Re: [PATCH bpf-next 07/10] bpf: Switch to bpf mem allocator for LPM trie

Hou Tao <houtao@xxxxxxxxxxxxxxx> · Fri, 22 Nov 2024 11:36:53 +0800

Hi,

On 11/21/2024 8:50 PM, Toke Høiland-Jørgensen wrote:
> Thomas Weißschuh <thomas.weissschuh@xxxxxxxxxxxxx> writes:
>
>> On Thu, Nov 21, 2024 at 12:39:08PM +0100, Toke Høiland-Jørgensen wrote:
>>> Hou Tao <houtao@xxxxxxxxxxxxxxx> writes:
>>>
>>>> Fix these warnings by replacing kmalloc()/kfree()/kfree_rcu() with
>>>> equivalent bpf memory allocator APIs. Since intermediate node and leaf
>>>> node have fixed sizes, fixed-size allocation APIs are used.
>>>>
>>>> Two aspects of this change require explanation:
>>>>
>>>> 1. A new flag LPM_TREE_NODE_FLAG_ALLOC_LEAF is added to track the
>>>>    original allocator. This is necessary because during deletion, a leaf
>>>>    node may be used as an intermediate node. These nodes must be freed
>>>>    through the leaf allocator.
>>>> 2. The intermediate node allocator and leaf node allocator may be merged
>>>>    because value_size for LPM trie is usually small. The merging reduces
>>>>    the memory overhead of bpf memory allocator.
>>> This seems like an awfully complicated way to fix this. Couldn't we just
>>> move the node allocations in trie_update_elem() out so they happen
>>> before the trie lock is taken instead?
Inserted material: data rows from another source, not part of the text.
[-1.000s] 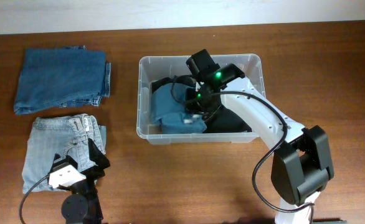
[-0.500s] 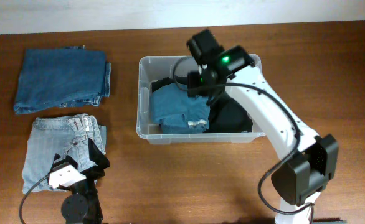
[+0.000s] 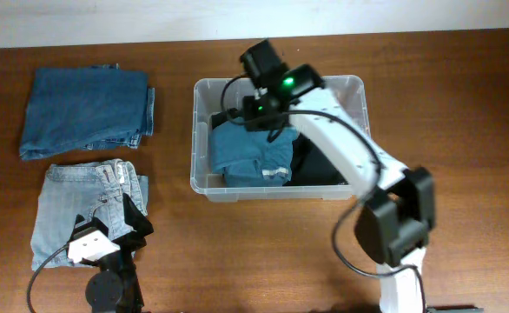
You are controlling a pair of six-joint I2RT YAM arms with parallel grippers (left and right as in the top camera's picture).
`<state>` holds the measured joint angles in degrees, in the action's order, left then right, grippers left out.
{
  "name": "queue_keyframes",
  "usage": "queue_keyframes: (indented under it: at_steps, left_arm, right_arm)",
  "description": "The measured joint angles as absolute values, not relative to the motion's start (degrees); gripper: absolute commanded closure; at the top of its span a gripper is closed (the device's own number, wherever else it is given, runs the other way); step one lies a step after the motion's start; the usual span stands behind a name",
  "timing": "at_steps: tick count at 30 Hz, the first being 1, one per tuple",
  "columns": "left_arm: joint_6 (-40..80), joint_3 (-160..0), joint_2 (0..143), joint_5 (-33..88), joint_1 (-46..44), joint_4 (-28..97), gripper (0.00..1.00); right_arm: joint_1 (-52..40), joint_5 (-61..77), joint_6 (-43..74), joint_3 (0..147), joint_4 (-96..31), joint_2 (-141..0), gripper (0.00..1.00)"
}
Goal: Pack container
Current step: 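Press and smooth the blue denim inside the bin with the right gripper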
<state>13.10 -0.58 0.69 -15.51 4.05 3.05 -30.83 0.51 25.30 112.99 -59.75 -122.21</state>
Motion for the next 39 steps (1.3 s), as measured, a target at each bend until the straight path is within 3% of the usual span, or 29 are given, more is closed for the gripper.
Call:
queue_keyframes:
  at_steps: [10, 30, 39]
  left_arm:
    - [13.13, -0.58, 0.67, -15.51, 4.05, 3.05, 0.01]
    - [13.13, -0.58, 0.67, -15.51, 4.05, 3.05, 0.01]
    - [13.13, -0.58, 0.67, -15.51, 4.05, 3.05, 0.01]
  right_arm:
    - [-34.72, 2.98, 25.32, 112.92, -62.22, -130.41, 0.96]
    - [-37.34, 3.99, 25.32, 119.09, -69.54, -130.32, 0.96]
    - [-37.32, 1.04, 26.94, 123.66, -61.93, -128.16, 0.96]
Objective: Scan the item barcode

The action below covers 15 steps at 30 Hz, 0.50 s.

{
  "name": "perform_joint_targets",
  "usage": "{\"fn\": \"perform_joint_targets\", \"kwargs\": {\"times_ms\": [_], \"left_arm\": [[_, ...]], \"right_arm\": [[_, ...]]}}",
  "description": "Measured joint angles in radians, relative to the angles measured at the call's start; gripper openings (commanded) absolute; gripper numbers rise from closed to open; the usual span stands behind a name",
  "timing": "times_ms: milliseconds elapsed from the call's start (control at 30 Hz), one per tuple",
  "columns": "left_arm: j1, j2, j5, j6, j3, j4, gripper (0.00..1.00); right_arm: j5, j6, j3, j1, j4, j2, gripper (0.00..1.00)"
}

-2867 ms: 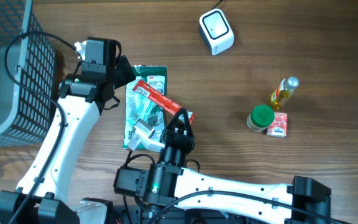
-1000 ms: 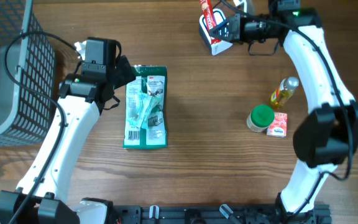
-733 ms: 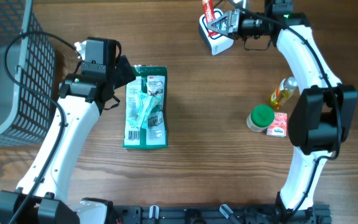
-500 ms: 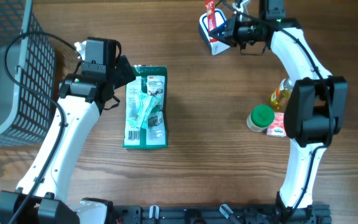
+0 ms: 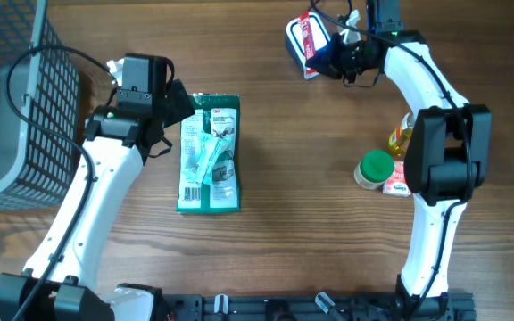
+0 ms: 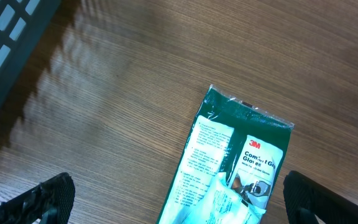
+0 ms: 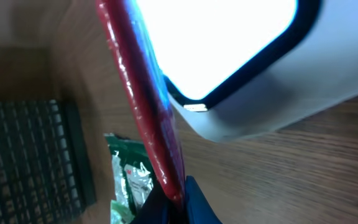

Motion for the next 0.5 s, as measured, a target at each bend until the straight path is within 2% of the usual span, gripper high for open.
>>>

Had considered about it. However, it will allocate two nodes for each
update, I think it may be too expensive.
>> The problematic lock nesting is not between the trie lock and the
>> allocator lock but between each of them and any other lock in the kernel.
>> BPF programs can be called from any context through tracepoints.
>> In this specific case the issue was a tracepoint executed under the
>> workqueue lock.
> That is not the issue described in the commit message, though. If the
> goal is to make the lpm_trie map usable in any context, the commit
> message should be rewritten to reflect this, instead of mentioning a
> specific deadlock between the trie lock and the allocator lock.

The original intention of the patch set is trying to resolve the
multiple syzbot dead-lock locking reports [1]. All of these reports
involve trie->lock and the internal lock in kmalloc(). However, as
pointed out by Thomas, only fixing the order of trie->lock and internal
lock in kmalloc() is not enough. Will update the commit message to
reflect that.

[1]:
https://lore.kernel.org/bpf/e14d8882-4760-7c9c-0cfc-db04eda494ee@xxxxxxxxxxxxxxx/
>
> And in that case, I think it's better to use a single 'struct
> bpf_mem_alloc' per map (like hashmaps do). This will waste some memory
> for intermediate nodes, but that seems like an acceptable trade-off to
> avoid all the complexity around two different allocators.
>
> Not sure if Alexei's comment about too many allocators was aimed solely
> at this, or if he has issues even with having a single allocator per map
> as well; but in that case, that seems like something that should be
> fixed for hashmaps as well?

In my understanding, the motivation for using a shared bpf_mem_alloc
instead of a per-map one is to reduce the memory overhead of per-cpu
object freelist in each bpf memory allocator. The hash map is a bit
different, because these freed objects return back to bpf_mem_alloc may
be reused immediately, so if the freed object is reused by other
call-sites (e.g., no hash map) and the hlist_nulls_node is overwritten,
the lookup procedure of hash map may incur oops.

>
> -Toke